What if you wanted to round to one significant digit? round() can do this, but you may first need to read the help to find out how. To see the help (In R sometimes also called a “vignette”) enter a ? in front of the function name:

?round

You will slowly learn how to read and make sense of help files. Checking the “Usage” or “Examples” headings is often a good place to look first. If you look under “Arguments,” we also see what arguments we can pass to this function to modify its behavior.

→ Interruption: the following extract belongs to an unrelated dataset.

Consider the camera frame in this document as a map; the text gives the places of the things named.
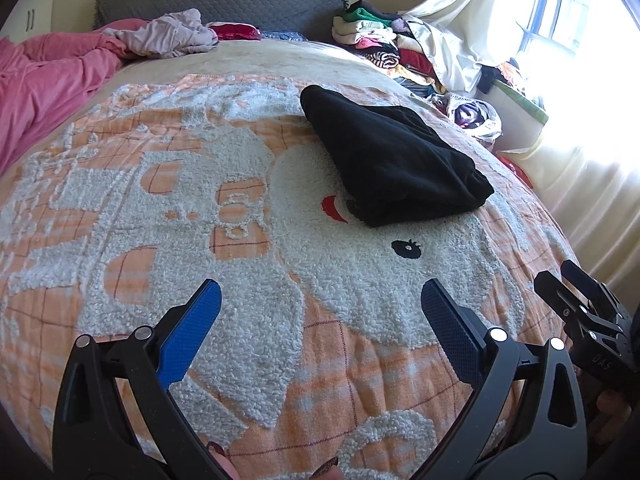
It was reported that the person's left hand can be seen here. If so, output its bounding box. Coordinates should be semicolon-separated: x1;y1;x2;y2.
207;441;346;480

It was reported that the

round() takes two arguments, x, which is the number to be rounded, and a digits argument. The = sign indicates that a default is already set (in this case 0). Since x is not set, round() requires we provide it, in contrast to digits where R will use the default value 0 unless you explicitly provide a different value. We can explicitly set the digits parameter when we call the function:

round(3.14159, digits = 2)
[1] 3.14

Or, R accepts what we call “positional arguments”, if you pass a function arguments separated by commas, R assumes that they are in the order you saw when we used args(). In the case below that means that x is 3.14159 and digits is 2.

round(3.14159, 2)
[1] 3.14

Tip: Avoid relying on positional arguments

For the round() example above, we only used two arguments, and their meaning is relatively clear. But functions can have many arguments, and your code will be more readable if you specify argument values along with argument names, as in round(3.14159, digits = 2).

More ways to get help

What if you are using ? to try to get help for a function in a package installed on your system but not loaded? If we try:

?geom_point()

will return an error:

No documentation for ‘geom_point’ in specified packages and libraries:
you could try ‘??geom_point’

We can use two question marks (i.e. ??geom_point()) and R will return results from a search of the documentation for packages you have installed on your computer in the “Help” tab.

Finally, if you think there should be a function, for example a statistical test, but you aren’t sure what it is called in R, or what functions may be available, use the help.search() function.

Exercise: Searching for R functions

Use help.search() to find R functions for the following statistical functions. Remember to put your search query in quotes inside the function’s parentheses.

  • Chi-Squared test
  • Student t-test
  • mixed linear model
Solution

While your search results may return several tests, we list a few you might find:

  • Chi-Squared test: stats::Chisquare
  • Student t-test: stats::t.test
  • mixed linear model: stats::lm.glm

And note the use of :: in the search results. This is a way to call a function in R and specify the package it comes from. This is particularly useful if two packages have a function with the same name, then you can be sure you’re calling the one you intend to.


We will discuss more on where to look for the libraries and packages that contain functions you want to use. For now, be aware that two important ones are CRAN - the main repository for R, and Bioconductor - a popular repository for bioinformatics-related R packages.

RStudio contextual help

Here is one last bonus we will mention about RStudio. It’s difficult to remember all of the arguments and definitions associated with a given function. When you start typing the name of a function and hit the Tab key, RStudio will display functions and associated help:

rstudio default session

Once you type a function, hitting the Tab inside the parentheses will show you the function’s arguments and provide additional help for each of these arguments.

rstudio default session

Errors happen

When programming in any language, you will encounter errors. Sometimes they can be the result of some complicated behavior, but, most often, they tend to be the result of a typo. This can take the form of mis-spellings (e.g. dri()), but they can also be in the form of missing quotes or mis-matched parentheses.

When reporting an error in this workshop, or an online forum when you’re asking for help, it is best to:

  1. Give the exact command you ran that caused the error.
  2. Give the exact error message that resulted.

Often people will ask for a “minimally reproducible example”. Essentially this means providing the definition of all the R objects that go into the function so that other users can try to reproduce the problem, and then figure out what’s going wrong.